**To do:** Find the string "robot" in the records. Copy each line that has it.

(Saved data entries)
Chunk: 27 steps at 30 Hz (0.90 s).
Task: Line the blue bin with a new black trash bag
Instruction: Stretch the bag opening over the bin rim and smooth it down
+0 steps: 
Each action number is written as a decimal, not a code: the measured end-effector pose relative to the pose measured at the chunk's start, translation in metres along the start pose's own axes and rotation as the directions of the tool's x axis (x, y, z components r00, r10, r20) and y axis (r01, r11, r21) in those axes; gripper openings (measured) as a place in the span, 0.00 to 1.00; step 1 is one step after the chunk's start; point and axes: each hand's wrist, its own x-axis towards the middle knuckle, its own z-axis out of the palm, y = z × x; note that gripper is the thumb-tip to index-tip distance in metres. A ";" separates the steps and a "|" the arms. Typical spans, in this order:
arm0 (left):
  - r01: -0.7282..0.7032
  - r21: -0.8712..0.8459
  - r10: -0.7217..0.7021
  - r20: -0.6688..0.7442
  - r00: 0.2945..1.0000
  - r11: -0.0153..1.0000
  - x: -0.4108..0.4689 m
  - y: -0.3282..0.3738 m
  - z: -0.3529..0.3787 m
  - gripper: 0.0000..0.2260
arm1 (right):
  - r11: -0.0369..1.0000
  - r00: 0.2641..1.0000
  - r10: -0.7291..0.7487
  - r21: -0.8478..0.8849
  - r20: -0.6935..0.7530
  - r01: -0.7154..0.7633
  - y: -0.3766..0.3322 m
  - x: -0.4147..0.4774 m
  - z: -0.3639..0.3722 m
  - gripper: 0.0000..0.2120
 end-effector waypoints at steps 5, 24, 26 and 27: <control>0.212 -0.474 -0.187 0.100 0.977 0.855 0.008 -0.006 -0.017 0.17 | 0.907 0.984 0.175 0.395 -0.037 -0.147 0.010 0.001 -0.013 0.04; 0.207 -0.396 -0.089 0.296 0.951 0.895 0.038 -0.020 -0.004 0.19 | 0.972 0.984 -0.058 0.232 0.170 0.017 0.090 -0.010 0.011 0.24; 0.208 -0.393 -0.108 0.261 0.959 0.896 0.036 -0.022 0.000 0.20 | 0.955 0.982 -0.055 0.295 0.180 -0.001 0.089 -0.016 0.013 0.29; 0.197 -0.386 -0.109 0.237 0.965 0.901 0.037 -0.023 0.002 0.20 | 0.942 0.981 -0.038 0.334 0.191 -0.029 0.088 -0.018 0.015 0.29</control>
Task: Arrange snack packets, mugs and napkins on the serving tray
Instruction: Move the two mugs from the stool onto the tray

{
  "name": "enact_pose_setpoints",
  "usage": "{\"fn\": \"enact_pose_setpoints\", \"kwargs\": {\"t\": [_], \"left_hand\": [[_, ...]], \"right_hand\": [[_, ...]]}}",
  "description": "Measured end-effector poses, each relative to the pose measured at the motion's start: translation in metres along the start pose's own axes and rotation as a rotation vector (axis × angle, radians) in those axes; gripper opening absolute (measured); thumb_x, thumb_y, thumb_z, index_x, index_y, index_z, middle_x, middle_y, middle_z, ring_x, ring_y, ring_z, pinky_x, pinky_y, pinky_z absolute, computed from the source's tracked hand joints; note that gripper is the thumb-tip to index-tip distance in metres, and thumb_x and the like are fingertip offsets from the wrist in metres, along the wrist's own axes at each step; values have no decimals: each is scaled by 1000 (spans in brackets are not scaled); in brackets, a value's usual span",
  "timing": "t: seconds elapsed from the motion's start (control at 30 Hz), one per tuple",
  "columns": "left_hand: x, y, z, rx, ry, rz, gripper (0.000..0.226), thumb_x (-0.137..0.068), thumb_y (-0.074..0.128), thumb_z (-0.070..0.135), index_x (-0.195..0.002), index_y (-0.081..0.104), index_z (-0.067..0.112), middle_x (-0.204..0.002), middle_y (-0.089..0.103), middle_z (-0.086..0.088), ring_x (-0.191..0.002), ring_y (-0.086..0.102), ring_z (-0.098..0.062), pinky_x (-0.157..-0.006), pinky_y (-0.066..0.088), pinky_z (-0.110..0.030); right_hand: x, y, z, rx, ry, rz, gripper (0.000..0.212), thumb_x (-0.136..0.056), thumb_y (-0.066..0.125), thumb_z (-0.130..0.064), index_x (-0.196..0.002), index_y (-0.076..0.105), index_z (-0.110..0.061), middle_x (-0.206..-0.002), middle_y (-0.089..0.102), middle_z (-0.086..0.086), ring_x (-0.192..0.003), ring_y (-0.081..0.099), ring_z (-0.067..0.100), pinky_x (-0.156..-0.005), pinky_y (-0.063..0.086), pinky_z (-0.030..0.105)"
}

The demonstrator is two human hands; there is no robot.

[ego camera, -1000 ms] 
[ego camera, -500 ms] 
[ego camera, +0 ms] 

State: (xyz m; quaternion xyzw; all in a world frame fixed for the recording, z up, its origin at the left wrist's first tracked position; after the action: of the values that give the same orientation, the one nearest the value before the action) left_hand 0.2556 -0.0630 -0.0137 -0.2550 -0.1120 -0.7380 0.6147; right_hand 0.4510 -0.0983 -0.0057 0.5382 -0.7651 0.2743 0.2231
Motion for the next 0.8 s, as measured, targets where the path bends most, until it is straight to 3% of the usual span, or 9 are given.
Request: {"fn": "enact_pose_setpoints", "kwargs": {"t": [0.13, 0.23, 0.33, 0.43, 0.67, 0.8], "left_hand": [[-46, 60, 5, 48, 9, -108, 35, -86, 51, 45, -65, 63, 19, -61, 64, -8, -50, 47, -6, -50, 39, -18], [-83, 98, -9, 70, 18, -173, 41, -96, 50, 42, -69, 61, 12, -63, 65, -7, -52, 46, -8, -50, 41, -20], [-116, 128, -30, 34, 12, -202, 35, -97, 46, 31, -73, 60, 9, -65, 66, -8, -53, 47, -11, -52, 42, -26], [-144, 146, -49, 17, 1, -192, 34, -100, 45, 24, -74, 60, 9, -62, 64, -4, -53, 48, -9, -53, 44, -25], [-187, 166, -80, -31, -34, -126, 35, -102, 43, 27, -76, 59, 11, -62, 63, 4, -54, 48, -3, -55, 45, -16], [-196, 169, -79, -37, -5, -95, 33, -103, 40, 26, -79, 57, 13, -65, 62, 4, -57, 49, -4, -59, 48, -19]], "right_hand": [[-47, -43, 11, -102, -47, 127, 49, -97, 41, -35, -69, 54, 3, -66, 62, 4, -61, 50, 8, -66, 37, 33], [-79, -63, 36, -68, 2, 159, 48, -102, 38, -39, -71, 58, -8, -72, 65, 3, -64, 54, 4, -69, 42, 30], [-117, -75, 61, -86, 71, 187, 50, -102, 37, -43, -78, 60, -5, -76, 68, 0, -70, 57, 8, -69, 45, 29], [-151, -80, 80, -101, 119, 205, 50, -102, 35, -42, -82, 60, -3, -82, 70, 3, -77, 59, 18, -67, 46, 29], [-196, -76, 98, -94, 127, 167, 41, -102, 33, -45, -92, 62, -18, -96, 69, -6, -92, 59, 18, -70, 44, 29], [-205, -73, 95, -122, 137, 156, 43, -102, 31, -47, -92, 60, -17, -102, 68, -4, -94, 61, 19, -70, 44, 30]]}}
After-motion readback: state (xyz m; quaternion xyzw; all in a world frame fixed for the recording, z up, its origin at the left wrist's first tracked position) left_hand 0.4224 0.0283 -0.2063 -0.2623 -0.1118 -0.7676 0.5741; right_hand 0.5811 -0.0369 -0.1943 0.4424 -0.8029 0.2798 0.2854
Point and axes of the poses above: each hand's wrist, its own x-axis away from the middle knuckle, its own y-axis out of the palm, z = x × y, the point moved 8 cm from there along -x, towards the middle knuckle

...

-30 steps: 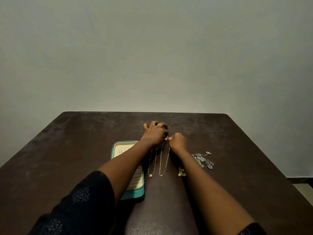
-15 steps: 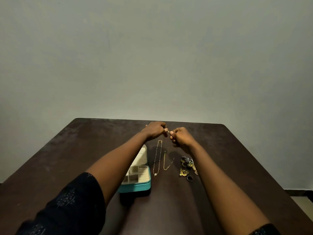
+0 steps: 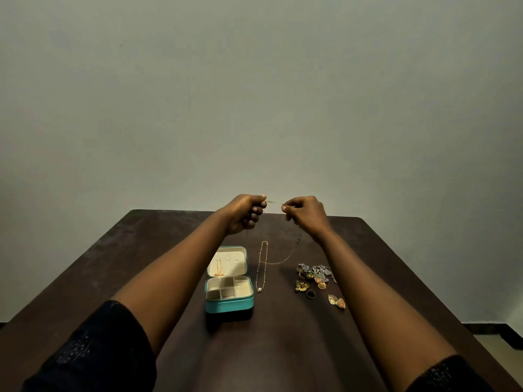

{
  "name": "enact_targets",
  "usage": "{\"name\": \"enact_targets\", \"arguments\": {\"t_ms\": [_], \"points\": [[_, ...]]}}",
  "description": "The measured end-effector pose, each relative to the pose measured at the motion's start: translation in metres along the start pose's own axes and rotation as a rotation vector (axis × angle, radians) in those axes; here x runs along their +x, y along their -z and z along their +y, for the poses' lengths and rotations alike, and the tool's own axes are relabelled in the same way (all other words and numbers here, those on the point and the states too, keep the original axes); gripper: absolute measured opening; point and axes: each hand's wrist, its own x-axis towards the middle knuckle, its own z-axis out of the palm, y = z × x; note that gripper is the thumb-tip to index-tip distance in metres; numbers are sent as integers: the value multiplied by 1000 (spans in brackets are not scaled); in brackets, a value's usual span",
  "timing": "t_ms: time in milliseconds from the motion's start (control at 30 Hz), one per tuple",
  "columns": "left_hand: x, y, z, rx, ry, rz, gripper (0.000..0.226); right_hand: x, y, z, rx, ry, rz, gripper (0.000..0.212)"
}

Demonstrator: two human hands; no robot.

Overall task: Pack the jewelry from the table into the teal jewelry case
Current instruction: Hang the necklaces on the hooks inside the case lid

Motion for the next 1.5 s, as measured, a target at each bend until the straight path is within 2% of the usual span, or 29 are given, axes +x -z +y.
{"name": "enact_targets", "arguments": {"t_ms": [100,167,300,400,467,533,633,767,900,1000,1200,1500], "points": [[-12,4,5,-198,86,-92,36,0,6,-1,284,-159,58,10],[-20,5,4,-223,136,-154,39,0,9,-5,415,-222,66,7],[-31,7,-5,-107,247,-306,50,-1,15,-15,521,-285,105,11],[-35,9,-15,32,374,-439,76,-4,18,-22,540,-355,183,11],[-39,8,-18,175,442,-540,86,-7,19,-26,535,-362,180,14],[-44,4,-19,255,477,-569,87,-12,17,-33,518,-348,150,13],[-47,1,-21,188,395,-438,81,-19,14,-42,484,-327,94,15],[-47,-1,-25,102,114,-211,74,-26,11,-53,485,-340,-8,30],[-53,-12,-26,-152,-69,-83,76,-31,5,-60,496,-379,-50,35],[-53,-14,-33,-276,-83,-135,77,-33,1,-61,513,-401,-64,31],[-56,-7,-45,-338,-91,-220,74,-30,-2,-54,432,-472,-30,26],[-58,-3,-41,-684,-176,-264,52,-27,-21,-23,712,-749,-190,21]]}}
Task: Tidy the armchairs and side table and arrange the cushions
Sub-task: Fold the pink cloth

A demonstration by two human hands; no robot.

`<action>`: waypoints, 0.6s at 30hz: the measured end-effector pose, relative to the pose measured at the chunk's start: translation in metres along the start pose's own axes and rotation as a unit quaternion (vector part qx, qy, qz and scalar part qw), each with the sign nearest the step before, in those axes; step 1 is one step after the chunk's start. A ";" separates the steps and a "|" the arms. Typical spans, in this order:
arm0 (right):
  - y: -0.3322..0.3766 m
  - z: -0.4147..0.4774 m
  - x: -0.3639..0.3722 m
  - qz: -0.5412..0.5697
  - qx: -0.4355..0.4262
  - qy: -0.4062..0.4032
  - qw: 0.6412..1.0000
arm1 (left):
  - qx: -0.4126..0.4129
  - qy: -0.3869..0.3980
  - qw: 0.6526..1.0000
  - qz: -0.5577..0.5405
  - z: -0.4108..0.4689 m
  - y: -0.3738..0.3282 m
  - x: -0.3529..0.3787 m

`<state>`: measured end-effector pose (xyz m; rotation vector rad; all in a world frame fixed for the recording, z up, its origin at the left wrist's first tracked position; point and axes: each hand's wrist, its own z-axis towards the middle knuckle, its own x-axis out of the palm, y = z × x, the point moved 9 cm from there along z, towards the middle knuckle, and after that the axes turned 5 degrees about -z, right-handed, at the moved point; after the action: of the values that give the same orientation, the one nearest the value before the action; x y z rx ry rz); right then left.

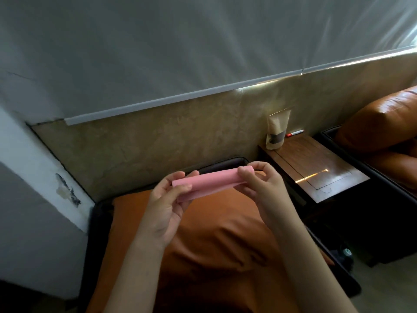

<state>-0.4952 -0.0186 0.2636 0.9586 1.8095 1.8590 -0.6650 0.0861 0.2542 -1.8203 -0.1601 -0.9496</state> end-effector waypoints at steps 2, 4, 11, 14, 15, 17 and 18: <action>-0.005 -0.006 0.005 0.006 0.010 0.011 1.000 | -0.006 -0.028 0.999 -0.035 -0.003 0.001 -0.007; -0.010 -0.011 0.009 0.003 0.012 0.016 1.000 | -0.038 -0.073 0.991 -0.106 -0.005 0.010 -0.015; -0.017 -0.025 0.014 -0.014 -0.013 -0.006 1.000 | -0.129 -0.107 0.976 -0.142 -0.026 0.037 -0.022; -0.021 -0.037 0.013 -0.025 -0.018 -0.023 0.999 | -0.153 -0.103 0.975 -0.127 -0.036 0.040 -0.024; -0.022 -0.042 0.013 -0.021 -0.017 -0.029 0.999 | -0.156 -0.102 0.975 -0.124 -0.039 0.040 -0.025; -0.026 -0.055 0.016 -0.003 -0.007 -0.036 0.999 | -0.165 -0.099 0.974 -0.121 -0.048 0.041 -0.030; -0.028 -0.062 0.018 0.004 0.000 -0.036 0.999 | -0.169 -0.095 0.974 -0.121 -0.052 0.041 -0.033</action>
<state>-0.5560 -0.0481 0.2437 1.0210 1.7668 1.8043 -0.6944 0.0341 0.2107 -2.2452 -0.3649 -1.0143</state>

**Completed task:**
The demonstrator is two human hands; there is no robot.
Demonstrator: two human hands; no robot.
A demonstration by two human hands; no robot.

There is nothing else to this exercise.